John Bowman rolled to a halt in the left lane of Main approaching the intersection with Division at exactly 5:52 in the morning. He had eight minutes to reach work before he would be late.

John worked at Cup a Crude, a new franchise combining a quick order coffee house with a gas station. It was a very profitable business. While filling their gas tanks with cheap petroleum extorted from Africa and the Middle East, customers could order rich lattes and cappuccinos prepared from pesticide laden coffee beans hand picked by starving Latin American Indians. Of course, the pesticides that gave the beans their distinct flavor were manufactured from the same petroleum they pumped at Cup a Crude, pesticides manufactured by Monstroso, the chemical and agricultural giant and parent company of Cup a Crude. The same oil was used to ship the coffee beans across the continent and distribute them throughout the franchise.

On the retail end, Cup a Crude was striving to maximize profit and promote equality throughout the working class by lowering the pay of sales clerks until they reached parity with the bean farmers and oil workers. Meanwhile, they had very strict rules about employee attitude, dress, health, and in particular tardiness. No one was allowed to miss the morning pep rally, which began at six o'clock on the dot.

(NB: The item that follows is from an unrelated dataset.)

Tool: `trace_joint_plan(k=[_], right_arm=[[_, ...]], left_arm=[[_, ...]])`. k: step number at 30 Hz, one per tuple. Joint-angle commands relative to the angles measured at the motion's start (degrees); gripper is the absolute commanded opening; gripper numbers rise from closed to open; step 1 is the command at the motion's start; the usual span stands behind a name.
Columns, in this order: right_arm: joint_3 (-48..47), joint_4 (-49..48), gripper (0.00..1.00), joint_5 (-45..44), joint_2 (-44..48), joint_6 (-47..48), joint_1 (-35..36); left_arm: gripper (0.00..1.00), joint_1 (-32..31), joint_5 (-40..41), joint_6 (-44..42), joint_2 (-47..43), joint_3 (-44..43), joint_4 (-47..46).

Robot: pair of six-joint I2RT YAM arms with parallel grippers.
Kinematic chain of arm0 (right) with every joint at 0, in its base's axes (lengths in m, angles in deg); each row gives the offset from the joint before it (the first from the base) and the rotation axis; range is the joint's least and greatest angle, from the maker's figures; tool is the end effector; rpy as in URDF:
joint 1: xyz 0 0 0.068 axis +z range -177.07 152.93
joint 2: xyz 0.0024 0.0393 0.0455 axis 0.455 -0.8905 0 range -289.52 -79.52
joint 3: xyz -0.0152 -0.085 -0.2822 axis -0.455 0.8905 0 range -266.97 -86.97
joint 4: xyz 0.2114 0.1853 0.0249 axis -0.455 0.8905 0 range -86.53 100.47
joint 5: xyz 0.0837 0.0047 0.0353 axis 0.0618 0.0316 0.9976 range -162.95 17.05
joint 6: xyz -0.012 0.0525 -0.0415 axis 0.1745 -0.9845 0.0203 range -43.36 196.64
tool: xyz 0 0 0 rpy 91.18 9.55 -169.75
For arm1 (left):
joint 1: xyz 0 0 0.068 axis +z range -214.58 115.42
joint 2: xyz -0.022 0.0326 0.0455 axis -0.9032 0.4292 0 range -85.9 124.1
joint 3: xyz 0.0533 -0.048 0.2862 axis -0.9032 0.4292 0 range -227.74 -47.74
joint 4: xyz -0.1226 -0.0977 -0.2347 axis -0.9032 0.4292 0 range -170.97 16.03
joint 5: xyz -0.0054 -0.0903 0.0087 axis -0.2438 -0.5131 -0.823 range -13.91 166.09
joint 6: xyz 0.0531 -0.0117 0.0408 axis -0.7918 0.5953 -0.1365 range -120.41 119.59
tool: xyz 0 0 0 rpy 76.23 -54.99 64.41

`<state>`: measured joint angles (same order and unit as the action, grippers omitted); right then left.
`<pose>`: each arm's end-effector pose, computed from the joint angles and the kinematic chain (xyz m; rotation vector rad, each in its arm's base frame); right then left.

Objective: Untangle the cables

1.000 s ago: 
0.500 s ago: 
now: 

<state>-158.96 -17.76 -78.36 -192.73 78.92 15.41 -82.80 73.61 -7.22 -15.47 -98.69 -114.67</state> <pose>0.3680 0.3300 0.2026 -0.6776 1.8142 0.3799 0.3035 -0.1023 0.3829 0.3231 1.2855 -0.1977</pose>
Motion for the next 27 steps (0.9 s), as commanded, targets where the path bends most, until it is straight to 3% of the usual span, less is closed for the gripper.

John Bowman had been late twice, and knew that if he was late again it would cost him his job. Fortunately, Cup a Crude was just a block away, down Division. Ideally, he would be there in less than a minute.

However, ideals are for dreamers, and John Bowman knew the crossroad of Main and Division was the slowest intersection in the world. Ahead of him was a line of a dozen vehicles waiting to make the turn. Directly in front of John was a garbage truck.

Main Street was backed up from the intersection. There seemed to be a lot of people in front of the pharmaceutical factory, he observed as he pulled up. Wait, was that a news van?

John pulled up so close to the garbage truck he could no longer see anything but the great unwashed sphincter of the truck. He quickly regretted his rashness. He could only see what was at his sides.

On his left, across Main Street, was a cracked, empty parking lot and an abandoned strip mall, where business did its tease for a little while and then disappeared. The site once held a school and a medical clinic, both of which were bulldozed to give corporations a moment to appreciate the commercial value of the property. Now it was worthless. The factory workers wouldn't even park there.

To the right, running along Main Street on both sides of Division was the sprawling Uber Meier pharmaceutical factory. This was where they made the drugs that ran the world, starting with compounds first developed under the Nazis using Jews and criminals for trial subjects. Uber Meier is also, of course, a subsidiary of Monstroso.

If John could back up, he would have. But the car behind him had moved ahead as he did. Anyway, he was sitting in the leftmost of four lanes, with three lanes running the other way to his left, across the traffic island. He thought he saw a crowd around the front of the building ahead. The truck stank. Was that a siren?

John turned off the commercial radio station he kept on in the background. A band called the Dead Catfish was cut off in mid lunge. Yes, he heard sirens. John rolled down his windows to hear what was going on. Off across the parking lot, he saw police making their way through traffic along Division, heading for Main Street and whatever was happening in front of the factory.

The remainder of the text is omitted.